** Exercise requirements **
Scan the data below for lines holding the word "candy", and copy each line found.
——
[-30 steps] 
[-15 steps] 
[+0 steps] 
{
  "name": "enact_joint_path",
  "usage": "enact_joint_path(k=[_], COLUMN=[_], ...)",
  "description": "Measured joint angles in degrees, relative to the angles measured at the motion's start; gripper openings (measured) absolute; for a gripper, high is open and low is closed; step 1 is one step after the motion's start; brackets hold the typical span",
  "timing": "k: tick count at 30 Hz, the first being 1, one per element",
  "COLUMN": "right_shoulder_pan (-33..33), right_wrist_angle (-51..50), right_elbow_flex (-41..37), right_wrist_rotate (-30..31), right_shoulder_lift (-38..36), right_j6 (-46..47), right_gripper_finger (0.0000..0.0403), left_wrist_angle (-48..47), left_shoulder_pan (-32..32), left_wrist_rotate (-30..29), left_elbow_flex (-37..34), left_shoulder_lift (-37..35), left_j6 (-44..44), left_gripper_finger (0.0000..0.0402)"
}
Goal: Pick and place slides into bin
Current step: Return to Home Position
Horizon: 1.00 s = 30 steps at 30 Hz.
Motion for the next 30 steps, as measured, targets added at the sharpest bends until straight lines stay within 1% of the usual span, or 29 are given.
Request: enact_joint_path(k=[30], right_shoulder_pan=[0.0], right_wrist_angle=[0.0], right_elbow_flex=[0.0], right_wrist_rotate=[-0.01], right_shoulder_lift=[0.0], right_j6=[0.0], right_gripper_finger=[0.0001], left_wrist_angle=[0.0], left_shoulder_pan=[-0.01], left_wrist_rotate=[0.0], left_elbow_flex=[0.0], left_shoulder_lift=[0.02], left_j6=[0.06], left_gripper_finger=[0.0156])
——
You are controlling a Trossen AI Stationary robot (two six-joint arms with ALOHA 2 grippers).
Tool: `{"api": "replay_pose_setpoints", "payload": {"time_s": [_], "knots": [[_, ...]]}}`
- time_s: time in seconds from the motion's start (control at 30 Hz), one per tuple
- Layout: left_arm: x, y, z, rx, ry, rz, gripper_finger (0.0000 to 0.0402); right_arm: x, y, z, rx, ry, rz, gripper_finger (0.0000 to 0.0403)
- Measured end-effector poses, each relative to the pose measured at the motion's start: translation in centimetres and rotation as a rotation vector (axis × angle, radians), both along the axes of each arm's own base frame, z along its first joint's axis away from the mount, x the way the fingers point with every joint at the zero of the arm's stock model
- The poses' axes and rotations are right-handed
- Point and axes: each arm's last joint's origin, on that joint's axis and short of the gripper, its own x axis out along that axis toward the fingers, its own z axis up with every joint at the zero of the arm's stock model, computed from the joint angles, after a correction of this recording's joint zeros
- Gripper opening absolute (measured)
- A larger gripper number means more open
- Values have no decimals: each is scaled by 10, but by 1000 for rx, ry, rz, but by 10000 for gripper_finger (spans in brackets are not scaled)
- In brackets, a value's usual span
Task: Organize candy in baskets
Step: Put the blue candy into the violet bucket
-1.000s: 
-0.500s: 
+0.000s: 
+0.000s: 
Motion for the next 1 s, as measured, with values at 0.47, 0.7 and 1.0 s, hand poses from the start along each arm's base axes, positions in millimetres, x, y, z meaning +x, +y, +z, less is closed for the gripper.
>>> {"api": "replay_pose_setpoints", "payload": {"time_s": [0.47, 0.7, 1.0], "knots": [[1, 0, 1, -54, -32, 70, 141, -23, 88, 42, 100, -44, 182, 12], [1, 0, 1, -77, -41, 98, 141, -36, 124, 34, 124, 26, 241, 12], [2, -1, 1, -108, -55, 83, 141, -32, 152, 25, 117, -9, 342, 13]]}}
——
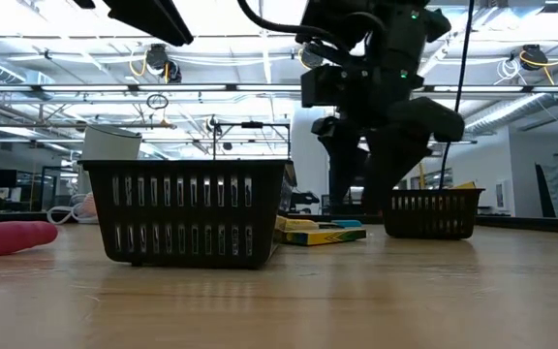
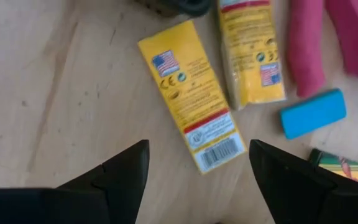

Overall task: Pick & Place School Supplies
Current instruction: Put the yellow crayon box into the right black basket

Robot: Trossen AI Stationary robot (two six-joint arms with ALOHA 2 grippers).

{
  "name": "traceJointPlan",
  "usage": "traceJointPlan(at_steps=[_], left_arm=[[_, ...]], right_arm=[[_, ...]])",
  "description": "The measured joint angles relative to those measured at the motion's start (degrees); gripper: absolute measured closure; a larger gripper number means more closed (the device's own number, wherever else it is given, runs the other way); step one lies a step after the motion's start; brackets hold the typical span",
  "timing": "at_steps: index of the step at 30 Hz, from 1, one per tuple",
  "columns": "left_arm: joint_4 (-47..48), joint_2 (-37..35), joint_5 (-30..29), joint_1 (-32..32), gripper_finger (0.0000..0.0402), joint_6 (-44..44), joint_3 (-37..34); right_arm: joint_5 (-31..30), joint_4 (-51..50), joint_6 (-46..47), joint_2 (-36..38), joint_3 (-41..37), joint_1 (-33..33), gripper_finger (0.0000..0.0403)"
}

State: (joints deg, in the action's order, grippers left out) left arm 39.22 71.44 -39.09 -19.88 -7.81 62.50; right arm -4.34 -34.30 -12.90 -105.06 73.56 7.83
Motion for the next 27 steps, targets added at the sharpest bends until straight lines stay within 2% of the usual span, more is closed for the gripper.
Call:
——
** Answer **
Task: Organize candy in baskets
Step: Put the blue candy into the violet bucket

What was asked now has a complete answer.